» **TO DO**:
Would you repeat the whole listing exactly, pictures excluded?

== Segment start ==

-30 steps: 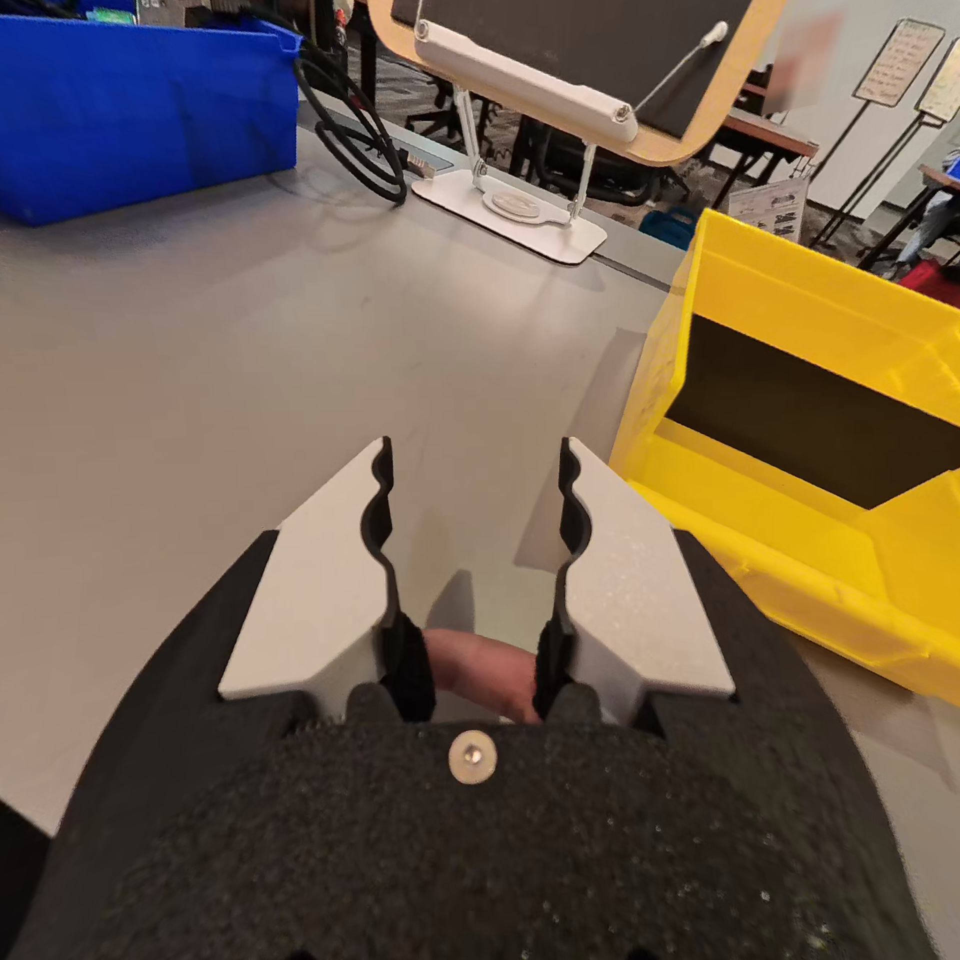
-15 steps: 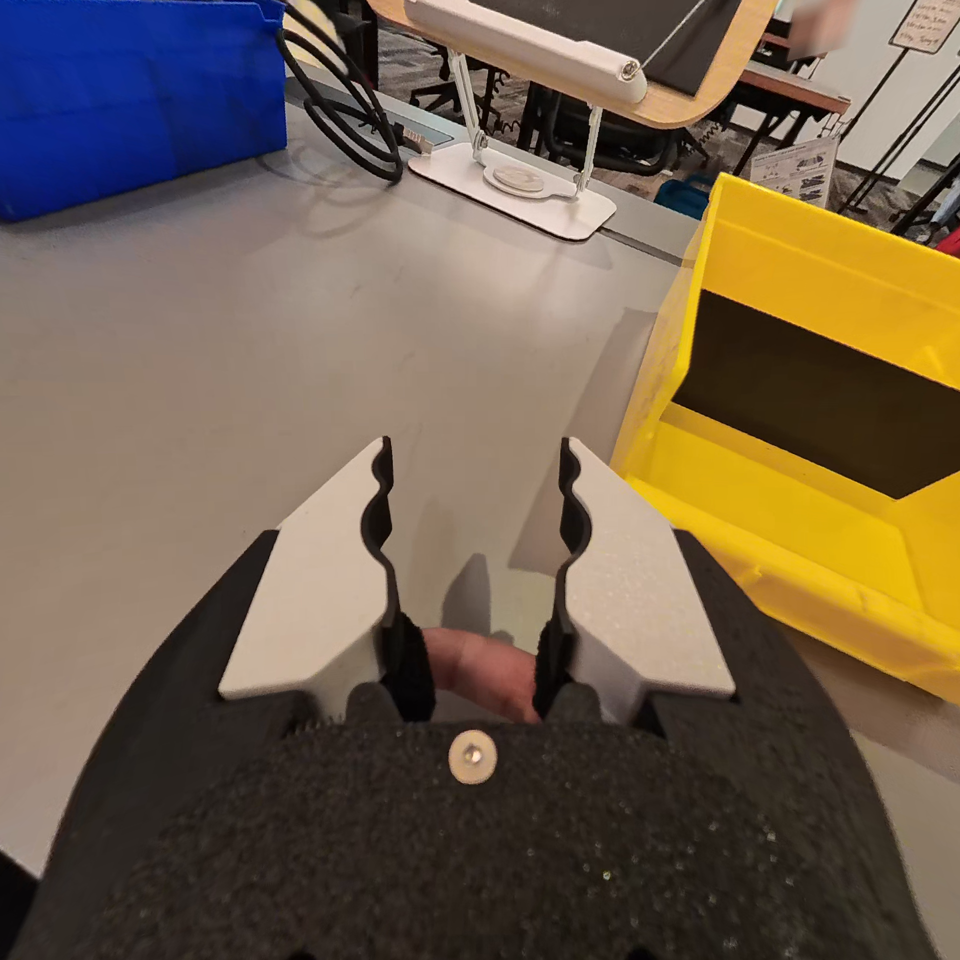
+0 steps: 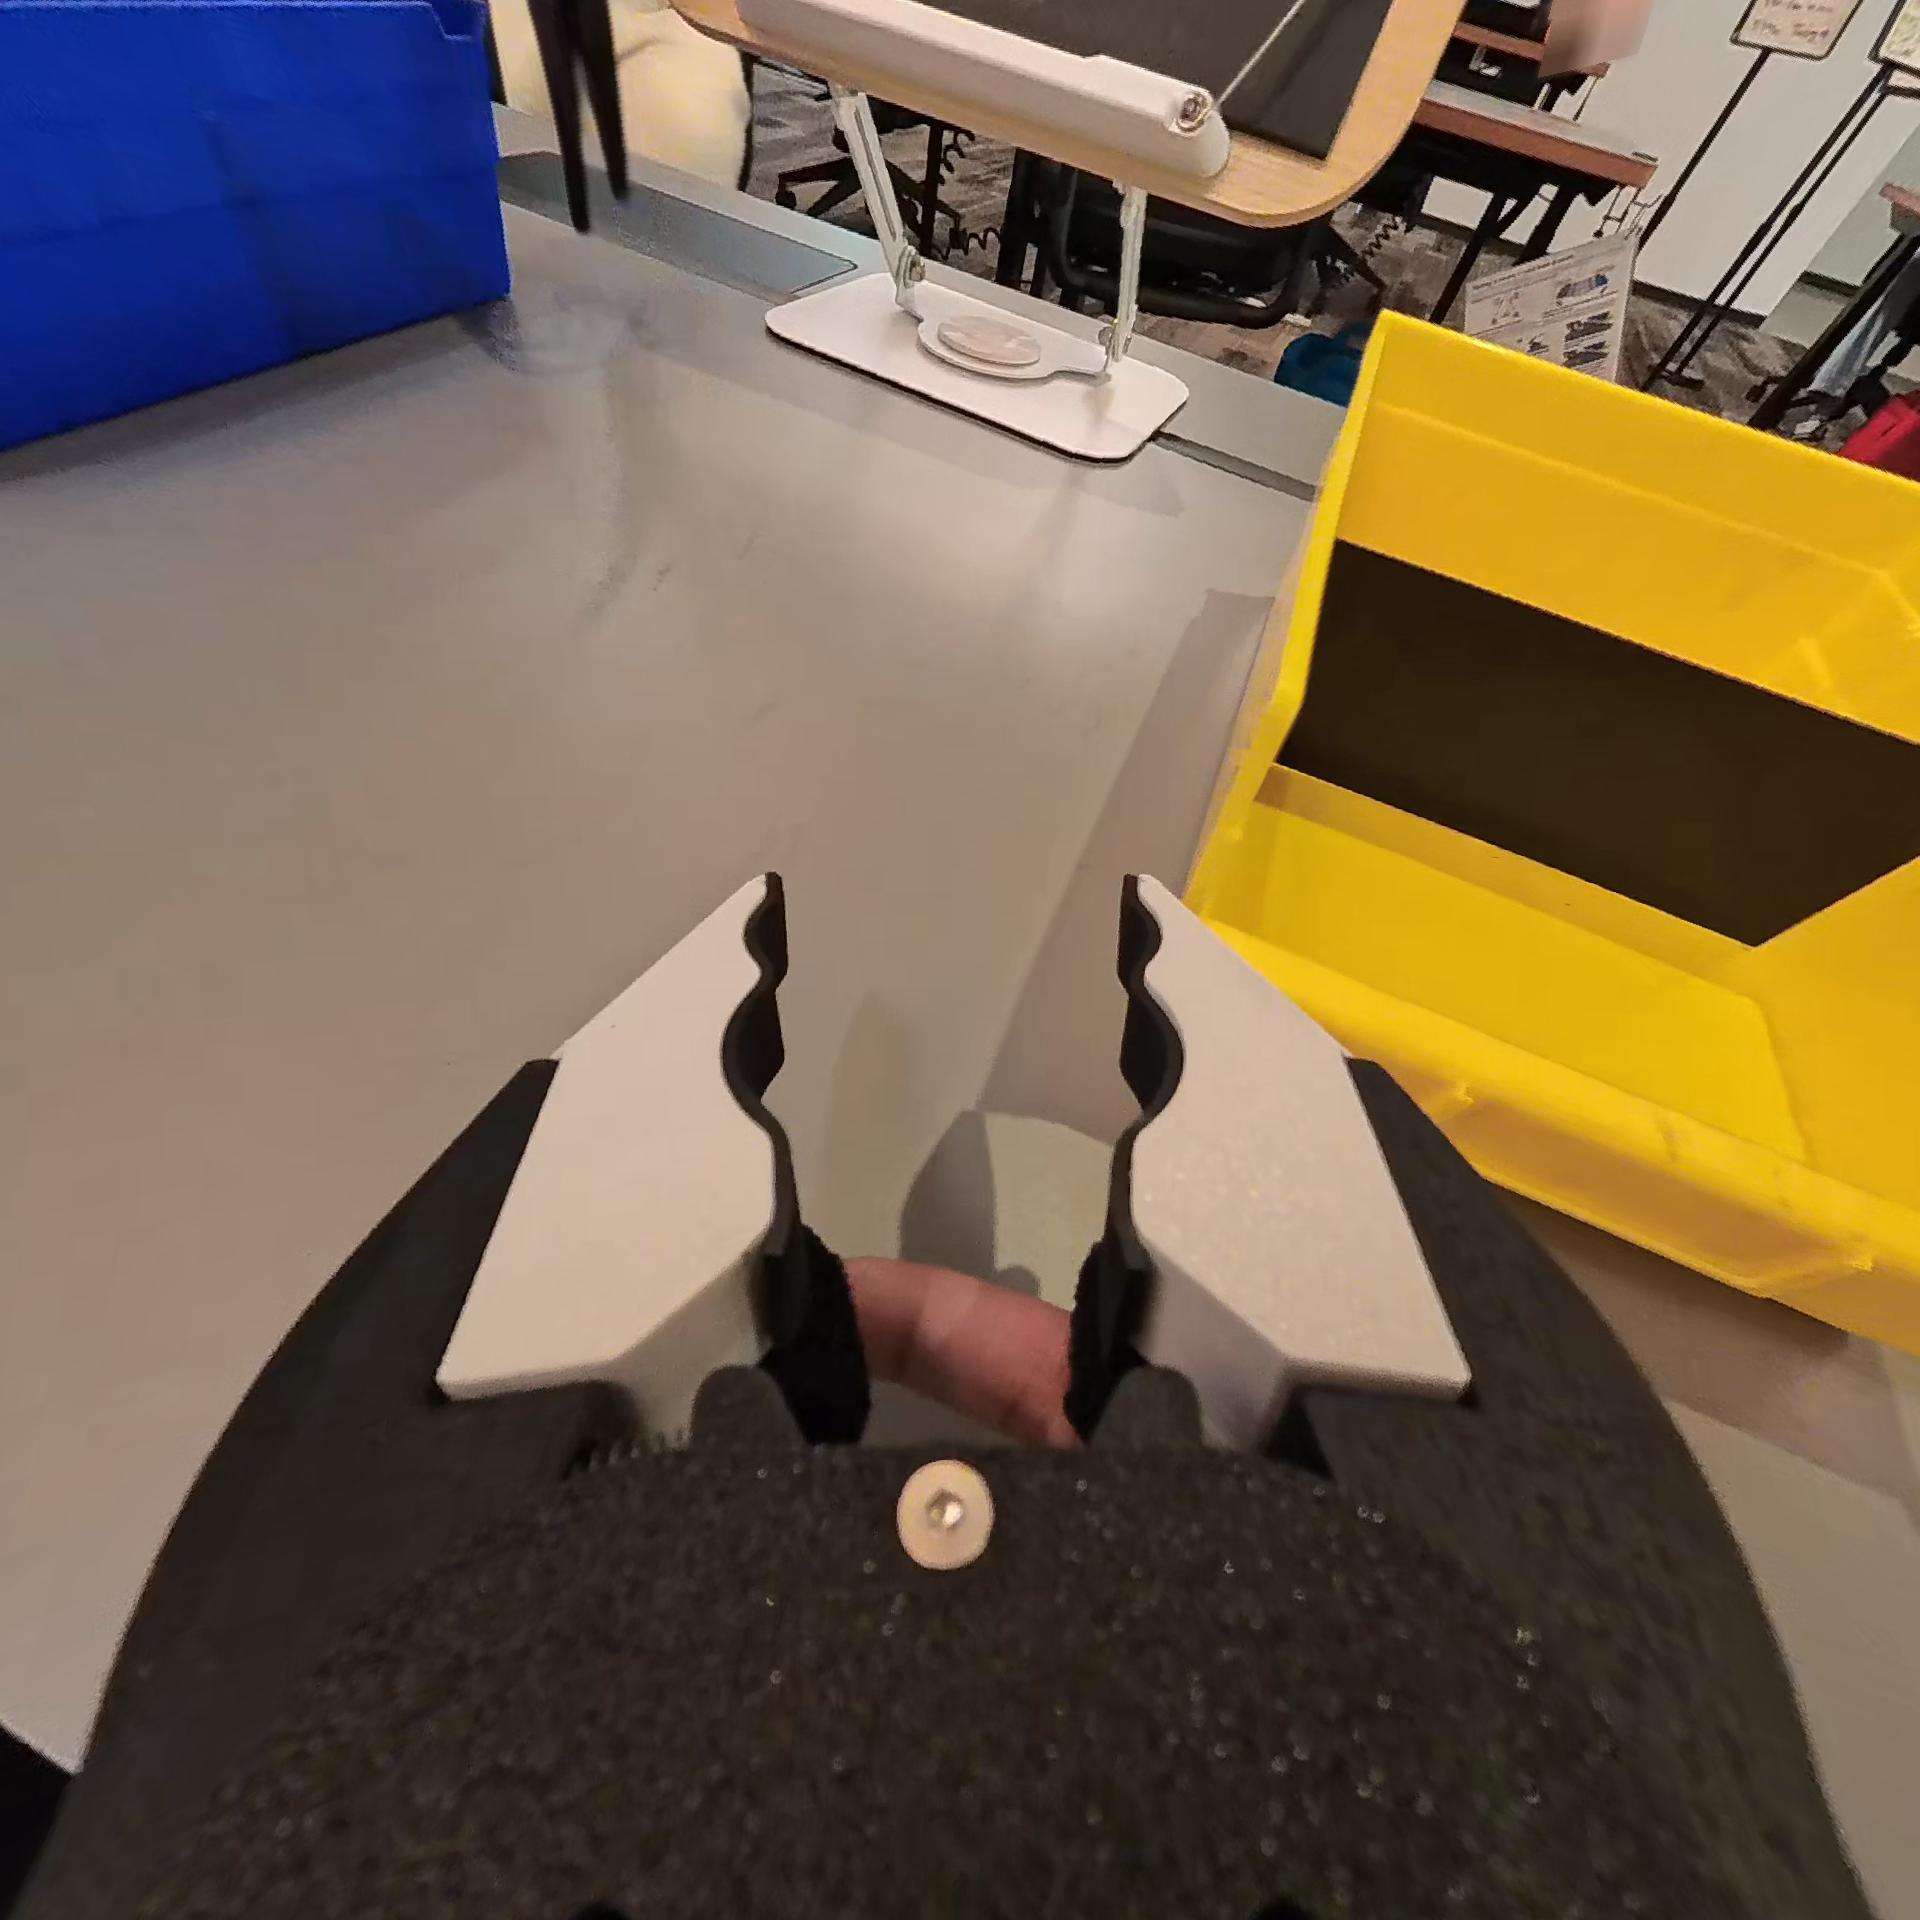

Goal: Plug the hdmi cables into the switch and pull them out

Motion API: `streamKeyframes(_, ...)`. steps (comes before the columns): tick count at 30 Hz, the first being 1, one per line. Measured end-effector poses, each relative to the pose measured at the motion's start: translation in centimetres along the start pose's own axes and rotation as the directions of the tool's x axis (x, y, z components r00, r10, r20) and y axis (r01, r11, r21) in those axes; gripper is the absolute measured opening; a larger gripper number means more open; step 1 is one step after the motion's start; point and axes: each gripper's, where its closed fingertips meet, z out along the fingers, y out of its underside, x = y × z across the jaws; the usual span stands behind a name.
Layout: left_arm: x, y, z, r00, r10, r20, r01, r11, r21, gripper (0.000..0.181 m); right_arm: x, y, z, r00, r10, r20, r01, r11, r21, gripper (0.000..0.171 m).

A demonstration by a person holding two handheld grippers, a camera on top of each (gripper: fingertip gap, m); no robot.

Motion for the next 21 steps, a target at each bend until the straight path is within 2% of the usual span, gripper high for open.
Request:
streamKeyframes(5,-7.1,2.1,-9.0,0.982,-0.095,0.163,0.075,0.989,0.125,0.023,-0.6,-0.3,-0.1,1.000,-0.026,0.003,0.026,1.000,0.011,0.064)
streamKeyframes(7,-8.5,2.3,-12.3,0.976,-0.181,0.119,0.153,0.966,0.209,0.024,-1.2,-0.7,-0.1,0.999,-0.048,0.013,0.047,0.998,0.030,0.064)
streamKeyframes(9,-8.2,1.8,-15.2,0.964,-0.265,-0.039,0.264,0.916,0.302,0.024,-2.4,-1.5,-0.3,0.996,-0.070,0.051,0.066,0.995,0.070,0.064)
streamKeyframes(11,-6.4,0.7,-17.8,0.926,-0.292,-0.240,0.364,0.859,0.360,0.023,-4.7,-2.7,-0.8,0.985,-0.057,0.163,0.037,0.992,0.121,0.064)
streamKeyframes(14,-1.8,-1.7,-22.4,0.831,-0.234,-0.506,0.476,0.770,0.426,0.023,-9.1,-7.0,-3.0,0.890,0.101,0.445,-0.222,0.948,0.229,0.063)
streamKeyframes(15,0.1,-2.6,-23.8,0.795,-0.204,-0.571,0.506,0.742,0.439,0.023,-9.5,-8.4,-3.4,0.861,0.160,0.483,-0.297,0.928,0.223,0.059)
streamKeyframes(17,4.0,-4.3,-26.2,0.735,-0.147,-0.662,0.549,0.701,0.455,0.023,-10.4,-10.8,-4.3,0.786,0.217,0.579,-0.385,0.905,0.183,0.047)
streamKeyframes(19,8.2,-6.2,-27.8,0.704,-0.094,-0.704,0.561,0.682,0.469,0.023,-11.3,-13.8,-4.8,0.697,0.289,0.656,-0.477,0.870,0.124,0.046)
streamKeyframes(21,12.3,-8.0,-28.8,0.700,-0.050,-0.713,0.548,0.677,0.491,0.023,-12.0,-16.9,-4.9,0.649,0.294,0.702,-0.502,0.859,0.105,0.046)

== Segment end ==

» **EXPECTED ANSWER**:
-30 steps: 
-15 steps: 
+0 steps: 

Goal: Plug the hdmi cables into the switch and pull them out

Motion API: `streamKeyframes(_, ...)`. steps (comes before the columns): tick count at 30 Hz, the first being 1, one per line. Measured end-effector poses, each relative to the pose measured at the motion's start: translation in centimetres along the start pose's own axes and rotation as the directions of the tool's x axis (x, y, z components r00, r10, r20) and y axis (r01, r11, r21) in those axes; gripper is the absolute measured opening; a larger gripper number means more open; step 1 is one step after the motion's start; point and axes: each gripper's, where its closed fingertips meet, z out along the fingers, y out of its underside, x = y × z across the jaws; the usual span stands behind a name.
Layout: left_arm: x, y, z, r00, r10, r20, r01, r11, r21, gripper (0.000..0.181 m); right_arm: x, y, z, r00, r10, r20, r01, r11, r21, gripper (0.000..0.171 m).

A demonstration by a person holding two handheld grippers, a camera on top of each (gripper: fingertip gap, m); no robot.

Motion for the next 21 steps, a target at each bend until the straight path is within 2% of the usual span, gripper high for open.
Request:
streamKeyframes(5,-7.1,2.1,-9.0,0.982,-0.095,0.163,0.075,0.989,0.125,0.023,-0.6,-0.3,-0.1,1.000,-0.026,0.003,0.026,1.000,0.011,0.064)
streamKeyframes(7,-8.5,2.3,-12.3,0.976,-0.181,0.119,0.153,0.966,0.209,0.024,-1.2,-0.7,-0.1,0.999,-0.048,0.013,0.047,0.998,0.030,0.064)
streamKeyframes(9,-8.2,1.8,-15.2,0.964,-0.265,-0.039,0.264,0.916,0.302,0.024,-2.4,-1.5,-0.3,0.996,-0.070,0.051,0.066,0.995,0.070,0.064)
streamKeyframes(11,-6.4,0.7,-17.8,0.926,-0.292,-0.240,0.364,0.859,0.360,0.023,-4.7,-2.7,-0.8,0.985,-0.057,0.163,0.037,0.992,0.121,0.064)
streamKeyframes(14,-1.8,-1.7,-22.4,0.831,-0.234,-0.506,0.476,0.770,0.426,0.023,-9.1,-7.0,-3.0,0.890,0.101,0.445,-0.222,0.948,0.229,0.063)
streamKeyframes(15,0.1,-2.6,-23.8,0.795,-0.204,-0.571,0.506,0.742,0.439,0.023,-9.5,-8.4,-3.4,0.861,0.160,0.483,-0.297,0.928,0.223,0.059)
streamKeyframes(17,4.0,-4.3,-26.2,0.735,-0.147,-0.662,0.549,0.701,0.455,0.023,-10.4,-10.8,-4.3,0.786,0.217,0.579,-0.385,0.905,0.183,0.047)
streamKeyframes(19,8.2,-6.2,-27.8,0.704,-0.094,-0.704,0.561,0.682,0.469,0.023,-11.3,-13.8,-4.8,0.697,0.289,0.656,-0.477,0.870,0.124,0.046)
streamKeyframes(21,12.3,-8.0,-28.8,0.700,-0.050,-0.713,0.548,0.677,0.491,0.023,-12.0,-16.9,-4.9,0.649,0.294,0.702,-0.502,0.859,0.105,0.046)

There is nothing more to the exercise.